Sure enough, he said he wanted to show me a special place. I couldn't believe it was finally happening. It was around midnight and starting to rain, but it was romantic, in a film noir kind of way. As we negotiated the now muddy narrow road, I couldn't wait until he would pull over, but then we felt a "ku-lunk!" He had run over a downed tree.
Swell. This was before cellphones, and so we were out there alone and had to figure this out, in the now pouring rain, and in the now deepening mud. Our supposedly romantic interlude was spent trying to free the Beetle from the tree trunk.
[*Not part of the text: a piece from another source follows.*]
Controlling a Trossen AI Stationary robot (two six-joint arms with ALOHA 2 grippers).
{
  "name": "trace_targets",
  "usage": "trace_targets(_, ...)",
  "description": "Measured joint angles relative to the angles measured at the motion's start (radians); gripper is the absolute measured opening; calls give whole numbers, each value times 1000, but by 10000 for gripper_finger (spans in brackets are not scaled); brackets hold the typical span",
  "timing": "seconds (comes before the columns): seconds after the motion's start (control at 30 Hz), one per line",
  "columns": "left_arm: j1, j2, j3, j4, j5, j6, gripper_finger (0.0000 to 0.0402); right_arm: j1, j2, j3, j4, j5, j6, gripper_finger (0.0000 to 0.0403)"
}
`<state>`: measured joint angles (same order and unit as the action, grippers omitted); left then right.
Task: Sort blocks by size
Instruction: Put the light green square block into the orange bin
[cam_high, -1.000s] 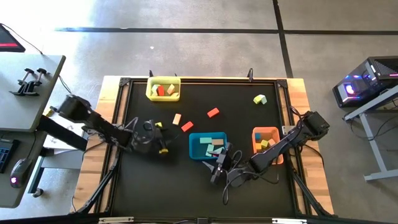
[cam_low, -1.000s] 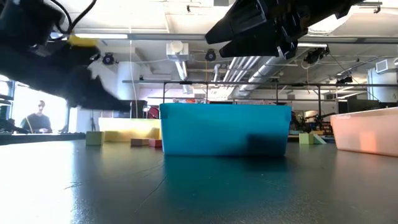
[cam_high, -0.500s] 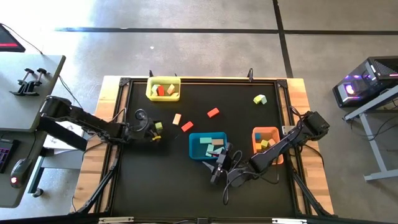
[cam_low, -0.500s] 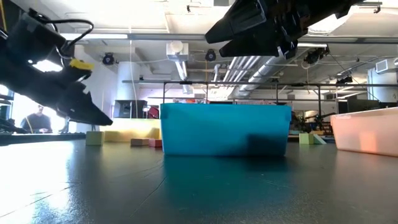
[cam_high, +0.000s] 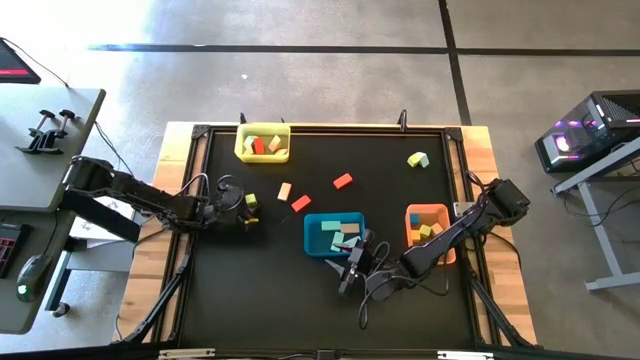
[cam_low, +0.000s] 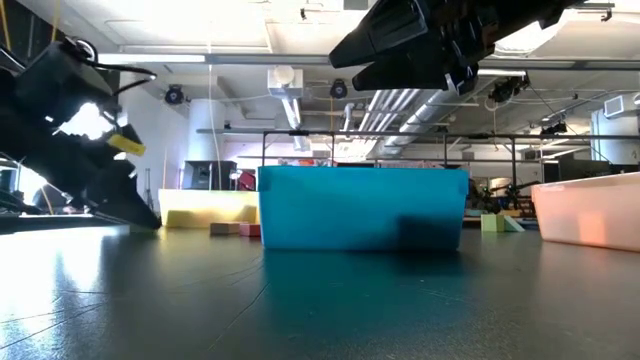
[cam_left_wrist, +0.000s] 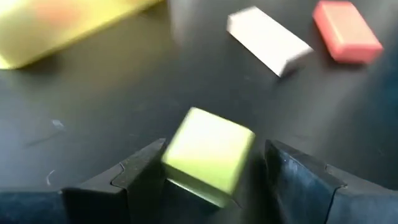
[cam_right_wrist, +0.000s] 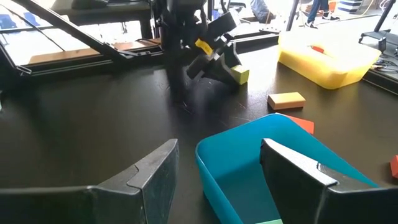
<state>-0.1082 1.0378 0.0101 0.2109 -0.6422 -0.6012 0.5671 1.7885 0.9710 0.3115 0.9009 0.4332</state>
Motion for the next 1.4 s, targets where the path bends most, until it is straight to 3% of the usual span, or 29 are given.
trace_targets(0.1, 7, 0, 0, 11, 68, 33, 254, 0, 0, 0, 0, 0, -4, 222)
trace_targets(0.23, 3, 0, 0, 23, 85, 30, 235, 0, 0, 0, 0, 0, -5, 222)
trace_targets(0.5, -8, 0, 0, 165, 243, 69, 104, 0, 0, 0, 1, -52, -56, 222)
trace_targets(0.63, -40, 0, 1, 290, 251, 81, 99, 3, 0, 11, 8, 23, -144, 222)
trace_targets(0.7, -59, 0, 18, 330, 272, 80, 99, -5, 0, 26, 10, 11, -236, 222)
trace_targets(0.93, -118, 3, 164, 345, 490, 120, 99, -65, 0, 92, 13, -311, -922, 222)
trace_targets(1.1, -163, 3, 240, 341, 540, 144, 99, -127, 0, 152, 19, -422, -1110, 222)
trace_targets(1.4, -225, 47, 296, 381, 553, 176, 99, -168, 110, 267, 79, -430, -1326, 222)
Oh, and his secret romantic destination? He was planning on taking me to the town dump.
-- Kate Martin
Plus, I'm still single!
Watching Bravo's "Boy Meets Boy" was making me lament my current, and consistent, single status. There was James, an attractive but not stunning gay man, taking his pick of 15 suitors. It made me long for a new romantic opportunity, but I am not good at meeting. I was seriously considering speed dating but thought it was a bit too hit-and-run for what I was looking for. Then, as if in response to the question I was asking the universe, an ad for eHarmony.com came on the TV. It promised to help you find your ideal mate based on a "scientific" personality profile. This was exactly what I was looking for.
And what luck! With the ad playing during "Boy Meets Boy" there were sure to be other, like-minded gay men seeing the same ad at the same time, and we would all be rushing to take our personality profile and find our ideal mate!
I complied with the eHarmony request to answer each question honestly and found the little bar graph marking my progress: first 2 percent complete, then 4 percent, and then, after 25 minutes, 100 percent. While it promised to identify people with whom I might be compatible based on the results of my profile, I assumed that I would also be given the chance to voice opinions more directly on what I was looking for -- like geographic preference, age preference and gender.
I was reluctant to click on the button to begin the process of finding potential matches before I could identify that I was looking for another man. My fear was that when a profile for a 38-year-old, professionally successful, well-groomed, athletically built man who does not spend weekends watching sports but instead enjoys shopping, home improvement and watching "Trading Spaces" came online, I could have been overwhelmed with responses from women seeking just such a mate.
Instead I chose to wait to find matches and only then was allowed to go to the FAQ part of the Web site. One of the FAQs was regarding same-sex matches. The canned response was that they did not make same-sex matches and that the research was based on compatible male/female couples and that compatibility among same-sex matches was not the same.
But it was a cruel joke along the lines of the twist in "Boy Meets Boy." You are put in a situation with the expectation of finding a compatible partner, but not given a chance to share one of the most critical pieces of information; does my ideal partner find people of my gender sexually attractive? Now not only am I angry at a company that targets a gay audience with its advertising, gets them to invest time in filling out a useless profile, then denies them services, but now that I too have been duped, I also am no longer able to enjoy the show "Boy Meets Boy."